* Task *
Below are several records. Retype exactly those lines running from the one with "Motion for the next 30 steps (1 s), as" through the one with "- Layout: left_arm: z", end lines included, and no others.

Provided records section start

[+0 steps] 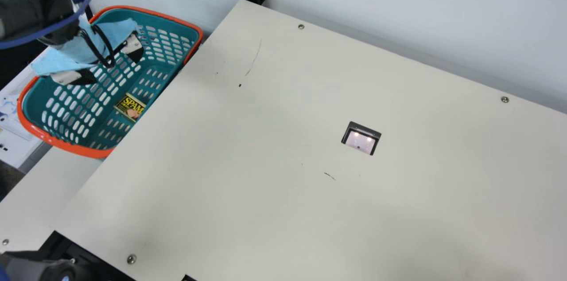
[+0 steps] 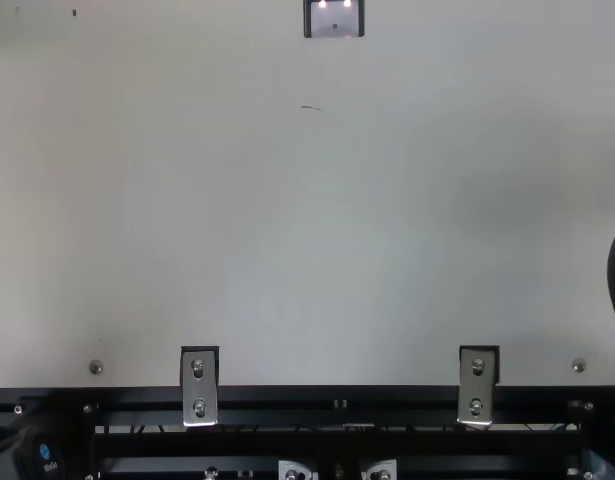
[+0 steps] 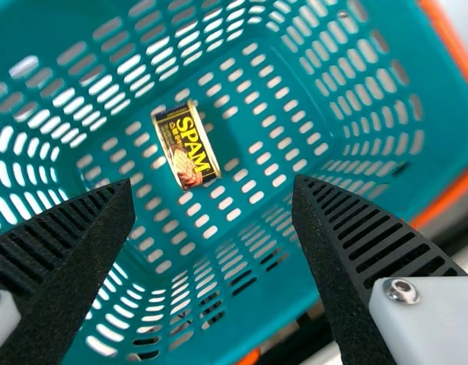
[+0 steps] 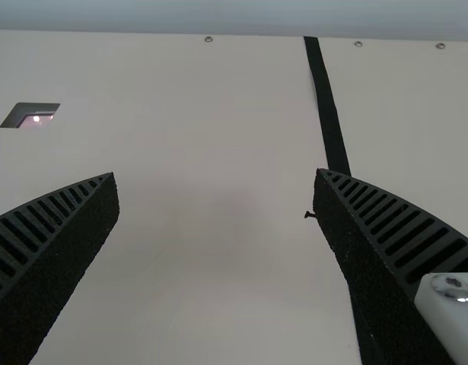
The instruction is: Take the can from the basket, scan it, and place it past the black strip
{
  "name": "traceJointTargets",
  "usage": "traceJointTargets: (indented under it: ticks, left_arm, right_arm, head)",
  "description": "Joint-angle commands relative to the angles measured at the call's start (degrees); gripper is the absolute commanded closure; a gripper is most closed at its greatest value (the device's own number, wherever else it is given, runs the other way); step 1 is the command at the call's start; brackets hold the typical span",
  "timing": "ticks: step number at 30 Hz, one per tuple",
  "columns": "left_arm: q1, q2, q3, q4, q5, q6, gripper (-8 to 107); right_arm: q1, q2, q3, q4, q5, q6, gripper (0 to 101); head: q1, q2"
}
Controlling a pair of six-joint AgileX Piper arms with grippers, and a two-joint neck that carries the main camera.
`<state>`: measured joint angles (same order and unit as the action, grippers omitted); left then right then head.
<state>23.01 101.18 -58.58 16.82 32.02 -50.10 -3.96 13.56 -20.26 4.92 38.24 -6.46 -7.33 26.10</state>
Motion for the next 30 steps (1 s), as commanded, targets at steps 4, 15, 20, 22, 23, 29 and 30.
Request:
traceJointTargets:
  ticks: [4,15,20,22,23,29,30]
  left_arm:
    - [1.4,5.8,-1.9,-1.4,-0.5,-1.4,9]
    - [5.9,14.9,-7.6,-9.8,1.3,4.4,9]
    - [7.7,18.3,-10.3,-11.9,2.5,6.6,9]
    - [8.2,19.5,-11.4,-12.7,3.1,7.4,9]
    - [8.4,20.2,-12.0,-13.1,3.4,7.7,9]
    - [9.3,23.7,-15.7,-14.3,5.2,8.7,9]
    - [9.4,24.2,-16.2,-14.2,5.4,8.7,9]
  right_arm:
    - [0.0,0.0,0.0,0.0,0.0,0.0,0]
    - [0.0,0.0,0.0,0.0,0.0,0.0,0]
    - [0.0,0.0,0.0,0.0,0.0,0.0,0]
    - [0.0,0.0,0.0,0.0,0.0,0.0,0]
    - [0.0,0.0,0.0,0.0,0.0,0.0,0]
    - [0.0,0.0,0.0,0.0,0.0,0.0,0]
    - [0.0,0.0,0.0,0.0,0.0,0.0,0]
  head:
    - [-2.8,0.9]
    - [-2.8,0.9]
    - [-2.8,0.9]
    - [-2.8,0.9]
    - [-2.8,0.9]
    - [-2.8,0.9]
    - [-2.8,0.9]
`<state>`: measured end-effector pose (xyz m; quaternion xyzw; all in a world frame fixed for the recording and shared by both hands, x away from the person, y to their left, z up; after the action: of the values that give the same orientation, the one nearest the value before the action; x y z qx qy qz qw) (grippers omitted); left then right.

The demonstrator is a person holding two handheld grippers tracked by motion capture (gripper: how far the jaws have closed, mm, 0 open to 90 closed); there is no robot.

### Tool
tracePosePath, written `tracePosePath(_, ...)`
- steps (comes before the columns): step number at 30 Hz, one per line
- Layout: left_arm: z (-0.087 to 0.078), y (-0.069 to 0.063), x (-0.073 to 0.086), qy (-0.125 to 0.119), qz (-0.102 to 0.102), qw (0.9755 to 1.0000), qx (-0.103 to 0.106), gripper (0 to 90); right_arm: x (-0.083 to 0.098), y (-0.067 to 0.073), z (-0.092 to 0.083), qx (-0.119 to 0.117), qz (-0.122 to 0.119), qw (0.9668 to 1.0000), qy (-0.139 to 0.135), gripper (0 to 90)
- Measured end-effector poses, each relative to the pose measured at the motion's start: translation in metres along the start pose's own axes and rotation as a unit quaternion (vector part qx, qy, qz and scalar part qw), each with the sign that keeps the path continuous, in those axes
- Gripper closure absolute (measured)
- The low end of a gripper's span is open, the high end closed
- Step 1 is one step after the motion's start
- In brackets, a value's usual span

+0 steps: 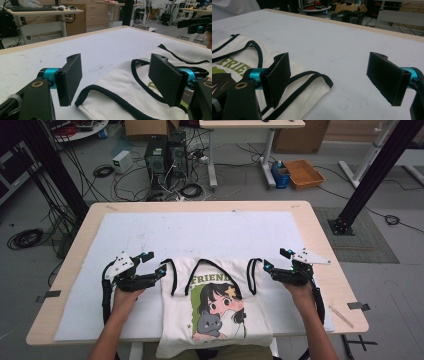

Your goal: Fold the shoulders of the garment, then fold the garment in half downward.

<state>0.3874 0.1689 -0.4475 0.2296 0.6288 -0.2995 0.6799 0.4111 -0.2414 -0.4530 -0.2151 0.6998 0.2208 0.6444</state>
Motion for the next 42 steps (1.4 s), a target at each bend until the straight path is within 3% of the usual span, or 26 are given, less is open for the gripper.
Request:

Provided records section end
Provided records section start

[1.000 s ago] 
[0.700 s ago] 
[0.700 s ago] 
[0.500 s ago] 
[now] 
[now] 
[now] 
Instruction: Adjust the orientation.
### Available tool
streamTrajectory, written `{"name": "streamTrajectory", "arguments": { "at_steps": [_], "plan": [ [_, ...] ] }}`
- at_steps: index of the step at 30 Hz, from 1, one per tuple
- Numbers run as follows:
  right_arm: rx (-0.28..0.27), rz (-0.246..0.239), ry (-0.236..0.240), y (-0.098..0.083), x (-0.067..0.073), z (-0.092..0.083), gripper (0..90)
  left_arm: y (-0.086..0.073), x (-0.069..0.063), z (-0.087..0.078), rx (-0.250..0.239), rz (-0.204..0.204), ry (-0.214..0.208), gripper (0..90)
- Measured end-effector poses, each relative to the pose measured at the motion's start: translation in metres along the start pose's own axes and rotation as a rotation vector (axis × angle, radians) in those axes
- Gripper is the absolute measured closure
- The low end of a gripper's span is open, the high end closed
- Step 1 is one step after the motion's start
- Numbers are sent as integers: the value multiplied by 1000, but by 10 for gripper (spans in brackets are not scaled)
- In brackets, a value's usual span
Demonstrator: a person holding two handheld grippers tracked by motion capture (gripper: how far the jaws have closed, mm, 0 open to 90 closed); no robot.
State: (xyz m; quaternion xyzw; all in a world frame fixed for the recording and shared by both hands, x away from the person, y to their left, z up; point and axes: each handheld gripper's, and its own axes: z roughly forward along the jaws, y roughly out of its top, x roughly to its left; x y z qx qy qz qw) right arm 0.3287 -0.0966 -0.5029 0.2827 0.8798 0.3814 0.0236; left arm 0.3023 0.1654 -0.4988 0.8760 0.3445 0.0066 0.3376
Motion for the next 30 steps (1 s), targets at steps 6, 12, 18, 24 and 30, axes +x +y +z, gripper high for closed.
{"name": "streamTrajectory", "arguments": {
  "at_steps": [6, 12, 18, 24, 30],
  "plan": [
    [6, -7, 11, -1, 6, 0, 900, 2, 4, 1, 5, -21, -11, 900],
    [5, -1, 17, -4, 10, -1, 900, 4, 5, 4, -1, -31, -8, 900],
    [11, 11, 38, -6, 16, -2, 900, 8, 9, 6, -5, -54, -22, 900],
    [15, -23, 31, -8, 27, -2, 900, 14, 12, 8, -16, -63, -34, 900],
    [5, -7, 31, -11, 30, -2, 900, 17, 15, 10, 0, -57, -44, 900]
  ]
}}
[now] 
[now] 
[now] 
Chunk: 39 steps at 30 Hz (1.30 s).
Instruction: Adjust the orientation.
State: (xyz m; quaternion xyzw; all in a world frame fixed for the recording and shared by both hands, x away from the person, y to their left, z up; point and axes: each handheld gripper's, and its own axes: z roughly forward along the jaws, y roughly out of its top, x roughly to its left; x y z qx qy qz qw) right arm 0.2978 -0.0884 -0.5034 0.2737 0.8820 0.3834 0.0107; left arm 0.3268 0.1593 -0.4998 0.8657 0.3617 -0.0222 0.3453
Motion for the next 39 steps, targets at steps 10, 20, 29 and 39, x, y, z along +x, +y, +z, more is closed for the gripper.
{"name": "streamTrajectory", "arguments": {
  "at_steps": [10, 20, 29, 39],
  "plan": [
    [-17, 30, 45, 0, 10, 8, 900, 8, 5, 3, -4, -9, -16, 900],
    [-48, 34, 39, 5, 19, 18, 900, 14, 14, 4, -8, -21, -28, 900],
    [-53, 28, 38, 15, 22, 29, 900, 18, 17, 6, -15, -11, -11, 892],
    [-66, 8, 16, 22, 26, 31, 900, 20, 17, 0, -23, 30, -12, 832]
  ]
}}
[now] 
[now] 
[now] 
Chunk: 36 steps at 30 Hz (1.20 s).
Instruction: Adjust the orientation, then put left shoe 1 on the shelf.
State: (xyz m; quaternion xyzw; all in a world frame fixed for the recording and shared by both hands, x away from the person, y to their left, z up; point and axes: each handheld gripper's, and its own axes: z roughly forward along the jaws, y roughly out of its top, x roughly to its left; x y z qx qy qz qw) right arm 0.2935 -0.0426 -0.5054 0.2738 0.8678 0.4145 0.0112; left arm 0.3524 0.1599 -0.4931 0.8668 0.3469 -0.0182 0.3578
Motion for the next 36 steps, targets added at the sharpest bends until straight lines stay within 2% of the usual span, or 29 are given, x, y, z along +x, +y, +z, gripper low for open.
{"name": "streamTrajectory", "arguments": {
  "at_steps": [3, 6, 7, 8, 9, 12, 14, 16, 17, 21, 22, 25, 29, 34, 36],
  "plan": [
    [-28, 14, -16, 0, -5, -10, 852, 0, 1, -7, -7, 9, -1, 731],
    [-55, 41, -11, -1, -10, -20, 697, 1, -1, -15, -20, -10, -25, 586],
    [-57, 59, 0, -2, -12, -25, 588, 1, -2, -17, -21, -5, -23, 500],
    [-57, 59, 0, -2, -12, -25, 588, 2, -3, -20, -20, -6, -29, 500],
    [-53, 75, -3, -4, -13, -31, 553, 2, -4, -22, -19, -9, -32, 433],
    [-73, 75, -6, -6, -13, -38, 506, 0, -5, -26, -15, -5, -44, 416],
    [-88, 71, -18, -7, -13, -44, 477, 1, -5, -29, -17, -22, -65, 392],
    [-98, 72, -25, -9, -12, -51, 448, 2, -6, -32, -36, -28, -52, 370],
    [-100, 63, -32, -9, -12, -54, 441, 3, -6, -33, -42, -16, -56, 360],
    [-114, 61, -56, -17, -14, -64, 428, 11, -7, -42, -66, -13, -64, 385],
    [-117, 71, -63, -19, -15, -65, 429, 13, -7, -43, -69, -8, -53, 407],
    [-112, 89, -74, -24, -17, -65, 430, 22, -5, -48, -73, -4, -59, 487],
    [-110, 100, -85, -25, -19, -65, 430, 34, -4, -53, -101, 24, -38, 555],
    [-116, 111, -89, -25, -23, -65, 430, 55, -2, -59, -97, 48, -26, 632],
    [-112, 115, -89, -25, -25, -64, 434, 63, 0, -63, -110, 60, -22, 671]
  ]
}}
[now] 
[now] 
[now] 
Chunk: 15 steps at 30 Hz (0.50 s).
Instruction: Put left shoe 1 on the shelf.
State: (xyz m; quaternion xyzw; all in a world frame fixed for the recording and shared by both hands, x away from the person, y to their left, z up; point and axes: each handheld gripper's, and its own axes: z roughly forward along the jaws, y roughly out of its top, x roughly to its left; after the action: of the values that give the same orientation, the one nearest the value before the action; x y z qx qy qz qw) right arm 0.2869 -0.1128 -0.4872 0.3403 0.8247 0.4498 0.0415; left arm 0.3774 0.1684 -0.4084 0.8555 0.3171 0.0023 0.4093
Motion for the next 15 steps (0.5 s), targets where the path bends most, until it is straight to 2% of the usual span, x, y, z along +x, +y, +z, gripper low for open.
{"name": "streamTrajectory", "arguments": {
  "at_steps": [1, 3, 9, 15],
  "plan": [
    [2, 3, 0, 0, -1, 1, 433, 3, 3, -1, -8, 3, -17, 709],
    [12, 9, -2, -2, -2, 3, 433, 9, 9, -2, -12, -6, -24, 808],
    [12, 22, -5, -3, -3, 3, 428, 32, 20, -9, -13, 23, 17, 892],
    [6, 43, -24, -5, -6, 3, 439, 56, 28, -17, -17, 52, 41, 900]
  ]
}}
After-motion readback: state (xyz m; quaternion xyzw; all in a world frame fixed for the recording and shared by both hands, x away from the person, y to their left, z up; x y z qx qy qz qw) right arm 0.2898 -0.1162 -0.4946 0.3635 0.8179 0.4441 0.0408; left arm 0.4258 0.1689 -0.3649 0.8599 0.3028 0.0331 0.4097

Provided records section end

* Exercise output *
Motion for the next 30 steps (1 s), as commanded, targets at steps 4, 15, 20, 22, 23, 29 and 30.
Request:
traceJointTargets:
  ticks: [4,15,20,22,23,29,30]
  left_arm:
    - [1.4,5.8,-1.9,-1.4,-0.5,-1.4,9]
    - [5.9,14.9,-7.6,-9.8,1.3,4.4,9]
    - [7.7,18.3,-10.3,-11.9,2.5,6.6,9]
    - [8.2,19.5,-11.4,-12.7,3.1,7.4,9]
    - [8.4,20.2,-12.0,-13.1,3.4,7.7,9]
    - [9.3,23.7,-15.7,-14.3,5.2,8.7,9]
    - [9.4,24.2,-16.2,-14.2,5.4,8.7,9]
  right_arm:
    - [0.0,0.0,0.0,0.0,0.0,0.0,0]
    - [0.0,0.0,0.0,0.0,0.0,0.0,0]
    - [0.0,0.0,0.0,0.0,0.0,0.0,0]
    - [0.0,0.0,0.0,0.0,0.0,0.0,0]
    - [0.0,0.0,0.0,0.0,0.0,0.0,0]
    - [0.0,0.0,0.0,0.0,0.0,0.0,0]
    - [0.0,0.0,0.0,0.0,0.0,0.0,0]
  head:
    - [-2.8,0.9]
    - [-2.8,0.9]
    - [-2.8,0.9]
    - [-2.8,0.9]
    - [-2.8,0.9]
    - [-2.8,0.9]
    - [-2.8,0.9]
`<state>`: measured end-effector pose (xyz m; quaternion xyzw; all in a world frame fixed for the recording and shared by both hands, x away from the person, y to their left, z up; after the action: of the values that give the same orientation, the one nearest the value before the action; x y z qx qy qz qw) (grippers omitted); left then right.

The demonstrator is a person holding two handheld grippers tracked by motion capture (gripper: how far the jaws have closed, mm, 0 open to 90 closed); there is no robot.

### Tool
tracePosePath, written `tracePosePath(_, ...)`
- steps (comes before the columns): step number at 30 Hz, one per line
- Layout: left_arm: z (-0.087 to 0.078), y (-0.069 to 0.063), x (-0.073 to 0.086), qy (-0.125 to 0.119), qz (-0.102 to 0.102), qw (0.9755 to 1.0000), qx (-0.103 to 0.106), gripper (0 to 90); right_arm: x (-0.083 to 0.098), y (-0.067 to 0.073), z (-0.092 to 0.083), qx (-0.119 to 0.117), qz (-0.122 to 0.119), qw (0.9668 to 1.0000), qy (-0.139 to 0.135), gripper (0 to 90)

There is nothing else to add to the answer.